TOBB’da söz düellosu
Türkiye Odalar ve Borsalar Birliği’nde (TOBB), iktidar ve muhalefet arasında söz düellosu yaşandı. Geçtiğimiz sene TOBB, Kemal Kılıçdaroğlu’nu davet etmemişti. Bu sene, cesaretlerini topladılar (!) Kılıçdaroğlu’nu da çağırdılar. Ama protokolü, tersine çevirmekte beis görmediler. Demek cesaret bir yere kadar. Mamafih hayırlı da olmuş. Belki Başbakan, Kemal Kılıçdaroğlu’nun sözlerine tahammül edemez, “Edepsiz” diye gene ortalığı karıştırırdı. Üslûbu ve edası, birinci sırada sessizce oturan CHP Genel Başkanı’na, o haliyle dahi katlanamadığını gösteriyordu. Ses tonu yavaş yavaş yükseldi; kontrolünü kaybetti. Demem o ki, Kılıçdaroğlu’nun eleştirilerini dinlerken sükûnetini muhafaza etmeyebilirdi. Muhalefet lideri Metin Feyzioğlu’nun akıbetine uğrasaydı ne yapardık?
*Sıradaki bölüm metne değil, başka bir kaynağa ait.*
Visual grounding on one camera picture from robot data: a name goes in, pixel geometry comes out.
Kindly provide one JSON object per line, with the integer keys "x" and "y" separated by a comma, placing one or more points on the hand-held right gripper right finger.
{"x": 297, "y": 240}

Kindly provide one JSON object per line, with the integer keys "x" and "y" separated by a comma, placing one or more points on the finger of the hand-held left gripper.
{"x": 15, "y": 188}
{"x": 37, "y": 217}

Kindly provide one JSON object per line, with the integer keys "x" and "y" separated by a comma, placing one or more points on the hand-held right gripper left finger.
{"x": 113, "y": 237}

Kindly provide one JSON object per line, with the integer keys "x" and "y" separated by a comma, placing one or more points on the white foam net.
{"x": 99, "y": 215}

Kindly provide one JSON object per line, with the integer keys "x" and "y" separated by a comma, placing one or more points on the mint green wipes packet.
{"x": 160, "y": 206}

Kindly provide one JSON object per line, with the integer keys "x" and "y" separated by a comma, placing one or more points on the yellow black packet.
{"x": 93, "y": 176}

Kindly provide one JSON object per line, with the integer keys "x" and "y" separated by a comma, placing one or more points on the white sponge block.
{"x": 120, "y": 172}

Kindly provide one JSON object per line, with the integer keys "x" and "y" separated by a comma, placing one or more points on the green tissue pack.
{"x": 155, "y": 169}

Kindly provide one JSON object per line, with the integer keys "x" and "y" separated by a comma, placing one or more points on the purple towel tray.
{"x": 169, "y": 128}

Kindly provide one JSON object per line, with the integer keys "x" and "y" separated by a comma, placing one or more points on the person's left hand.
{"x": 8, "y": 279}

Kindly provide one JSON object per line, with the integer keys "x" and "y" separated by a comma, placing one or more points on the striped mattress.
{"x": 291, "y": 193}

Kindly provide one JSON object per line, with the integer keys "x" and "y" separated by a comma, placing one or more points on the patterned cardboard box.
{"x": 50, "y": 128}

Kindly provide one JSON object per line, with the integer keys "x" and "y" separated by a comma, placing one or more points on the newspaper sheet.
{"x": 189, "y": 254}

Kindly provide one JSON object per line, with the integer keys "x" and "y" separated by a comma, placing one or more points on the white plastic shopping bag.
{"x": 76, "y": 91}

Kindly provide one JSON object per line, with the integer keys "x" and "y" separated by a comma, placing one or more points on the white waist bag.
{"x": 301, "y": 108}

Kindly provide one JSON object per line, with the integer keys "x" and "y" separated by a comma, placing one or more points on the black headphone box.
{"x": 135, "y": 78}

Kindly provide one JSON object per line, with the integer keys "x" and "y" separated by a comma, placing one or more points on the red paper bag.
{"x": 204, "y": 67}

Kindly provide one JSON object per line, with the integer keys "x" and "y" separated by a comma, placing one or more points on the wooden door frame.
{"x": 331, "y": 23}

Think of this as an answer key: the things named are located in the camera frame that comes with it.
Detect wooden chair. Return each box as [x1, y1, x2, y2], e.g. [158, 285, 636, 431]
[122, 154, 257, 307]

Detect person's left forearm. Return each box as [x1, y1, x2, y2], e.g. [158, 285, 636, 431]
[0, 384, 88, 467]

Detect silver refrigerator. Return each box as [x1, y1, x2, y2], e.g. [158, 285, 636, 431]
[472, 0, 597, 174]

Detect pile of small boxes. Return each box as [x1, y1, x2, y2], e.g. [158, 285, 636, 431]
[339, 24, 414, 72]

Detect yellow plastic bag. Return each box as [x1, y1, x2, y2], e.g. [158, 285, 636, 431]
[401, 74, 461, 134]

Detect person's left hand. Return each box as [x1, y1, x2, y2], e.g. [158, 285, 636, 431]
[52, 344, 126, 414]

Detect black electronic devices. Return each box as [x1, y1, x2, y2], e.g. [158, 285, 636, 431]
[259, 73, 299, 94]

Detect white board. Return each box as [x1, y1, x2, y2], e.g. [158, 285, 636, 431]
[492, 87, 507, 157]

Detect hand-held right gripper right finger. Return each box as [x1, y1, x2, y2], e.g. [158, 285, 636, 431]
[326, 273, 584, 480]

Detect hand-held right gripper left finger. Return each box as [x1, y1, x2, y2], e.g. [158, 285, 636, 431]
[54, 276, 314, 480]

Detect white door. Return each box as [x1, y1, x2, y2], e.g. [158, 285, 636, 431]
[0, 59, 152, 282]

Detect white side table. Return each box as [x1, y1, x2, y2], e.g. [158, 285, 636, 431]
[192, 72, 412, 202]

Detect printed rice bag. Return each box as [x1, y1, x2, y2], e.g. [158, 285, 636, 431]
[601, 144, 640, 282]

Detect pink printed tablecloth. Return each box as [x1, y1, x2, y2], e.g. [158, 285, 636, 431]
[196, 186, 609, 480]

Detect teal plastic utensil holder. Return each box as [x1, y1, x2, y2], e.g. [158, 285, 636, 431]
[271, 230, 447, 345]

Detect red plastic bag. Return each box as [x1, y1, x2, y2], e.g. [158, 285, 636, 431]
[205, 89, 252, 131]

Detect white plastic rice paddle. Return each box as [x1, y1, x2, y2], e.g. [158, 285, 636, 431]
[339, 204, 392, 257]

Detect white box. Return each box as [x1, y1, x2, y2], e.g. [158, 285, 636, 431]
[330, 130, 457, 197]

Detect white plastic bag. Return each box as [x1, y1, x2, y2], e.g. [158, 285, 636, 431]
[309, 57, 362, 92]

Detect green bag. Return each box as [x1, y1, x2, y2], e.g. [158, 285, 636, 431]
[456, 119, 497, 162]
Havuz medyası, sarıp sarmalayıp, bu öfke patlamasını nasıl örterdi?
Demokrasideki arıza
Bir zamanlar Sovyetler Birliği henüz ayaktayken, komünistlere takılırdım: “Haklısınız: Bu ülkede herkes özgürce düşüncesini ifade edebiliyor. Ama ifade ettikten sonra, özgürlüğü kalmıyor.”
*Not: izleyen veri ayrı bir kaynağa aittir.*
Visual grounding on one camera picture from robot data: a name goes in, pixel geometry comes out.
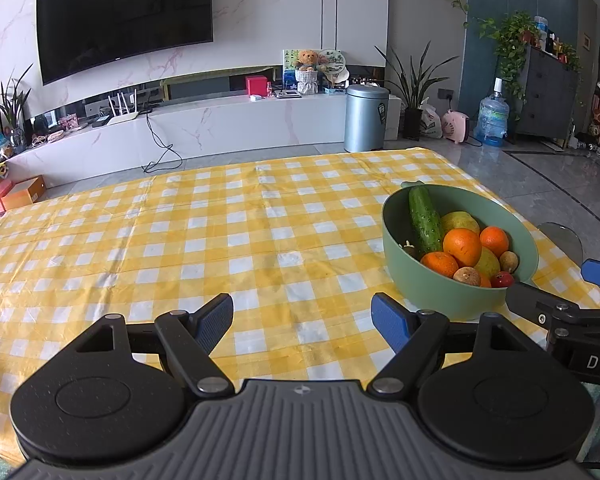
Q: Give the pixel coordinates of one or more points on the blue water bottle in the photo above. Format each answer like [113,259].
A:
[491,120]

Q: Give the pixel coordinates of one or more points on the transparent grey chair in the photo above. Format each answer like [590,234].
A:
[560,242]

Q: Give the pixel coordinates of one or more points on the white marble television console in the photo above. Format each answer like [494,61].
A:
[240,125]

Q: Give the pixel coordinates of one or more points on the yellow checked tablecloth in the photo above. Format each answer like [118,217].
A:
[180,240]

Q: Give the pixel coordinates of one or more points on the slim green plant in vase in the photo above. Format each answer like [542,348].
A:
[12,105]

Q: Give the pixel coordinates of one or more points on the black flat television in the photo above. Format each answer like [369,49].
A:
[125,20]

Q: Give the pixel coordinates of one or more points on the dark grey cabinet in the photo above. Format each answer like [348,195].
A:
[550,100]

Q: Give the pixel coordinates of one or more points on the landscape picture panel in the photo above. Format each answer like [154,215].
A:
[287,67]

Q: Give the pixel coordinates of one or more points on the white knitted pot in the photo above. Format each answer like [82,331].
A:
[308,82]

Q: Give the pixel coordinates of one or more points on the white plastic bag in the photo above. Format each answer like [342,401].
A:
[431,121]

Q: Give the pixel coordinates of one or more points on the group of small bottles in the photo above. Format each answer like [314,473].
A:
[555,42]

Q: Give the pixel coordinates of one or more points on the round decorative fan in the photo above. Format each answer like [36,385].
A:
[334,62]

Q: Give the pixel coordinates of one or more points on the large orange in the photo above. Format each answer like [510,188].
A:
[462,247]

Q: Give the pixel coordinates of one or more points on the long-leaf plant in black pot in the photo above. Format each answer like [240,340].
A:
[412,122]

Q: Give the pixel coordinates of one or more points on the red box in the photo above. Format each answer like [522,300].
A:
[256,86]

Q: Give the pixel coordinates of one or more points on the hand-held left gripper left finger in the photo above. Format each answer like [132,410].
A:
[212,320]

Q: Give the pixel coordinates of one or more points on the small orange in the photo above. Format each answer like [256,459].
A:
[485,282]
[440,264]
[494,240]

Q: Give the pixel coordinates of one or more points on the white router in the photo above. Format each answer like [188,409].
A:
[122,117]

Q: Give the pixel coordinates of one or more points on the green cucumber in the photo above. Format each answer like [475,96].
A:
[424,220]

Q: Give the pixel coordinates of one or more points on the pink fan heater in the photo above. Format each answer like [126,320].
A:
[456,127]

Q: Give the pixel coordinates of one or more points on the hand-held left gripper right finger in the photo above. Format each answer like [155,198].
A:
[390,322]

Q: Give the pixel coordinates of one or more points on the silver digital scale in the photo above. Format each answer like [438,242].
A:
[286,93]

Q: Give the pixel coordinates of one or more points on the green pothos plant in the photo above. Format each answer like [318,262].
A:
[510,45]

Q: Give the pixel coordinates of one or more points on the brown teddy bear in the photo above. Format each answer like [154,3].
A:
[308,60]

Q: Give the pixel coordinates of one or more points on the orange cardboard box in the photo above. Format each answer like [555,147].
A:
[25,192]

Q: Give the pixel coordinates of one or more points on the wall socket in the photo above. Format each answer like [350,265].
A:
[445,94]

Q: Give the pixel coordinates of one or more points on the small brown kiwi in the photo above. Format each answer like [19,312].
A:
[467,276]
[508,261]
[411,250]

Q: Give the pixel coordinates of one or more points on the red tomato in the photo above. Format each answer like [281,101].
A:
[502,280]

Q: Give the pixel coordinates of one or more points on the green colander bowl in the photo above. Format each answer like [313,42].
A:
[430,290]

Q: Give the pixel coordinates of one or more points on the flat blue box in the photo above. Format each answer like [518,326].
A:
[335,90]

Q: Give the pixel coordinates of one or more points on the grey-blue trash can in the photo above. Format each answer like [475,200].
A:
[366,120]
TOBB’daki diktatörlük tartışmasını duyunca, aklıma bu örnek geldi. Türkiye’de bir diktatör yok... Tamam. Ben de klasik anlamda bir dikta yönetimi olmadığını düşünüyorum ama Türkiye’nin bir özgürlük cenneti olduğu söylenebilir mi? Sizce üniversite, öğrenciler, işadamı, sivil toplum kuruluşları, gazeteciler tehdit altında değil mi? Belki cezaevine atılmıyorlar ama işten atılıyorlar, mitinglerde, meydanlarda Başbakan’ın himmetiyle azarlatılıp, yuhalanıyorlar, kimi işadamı vergi cezasına çarptırılıyor, işini yapan yargı mensupları ve güvenlik güçleri sürülüyor...
Haydi gelin anlaşalım. “Sivil dikta” demeyelim ama demokrasiyle hiç bağdaşmayan, otoriter bir yönetimden söz edelim. Türkiye’de her fert, üzerinde iktidarın baskısını hissediyorsa, konuşurken endişe edip, “Başıma bir şey gelebilir” diye çekiniyorsa, demokrasi çarkı arızalı demektir.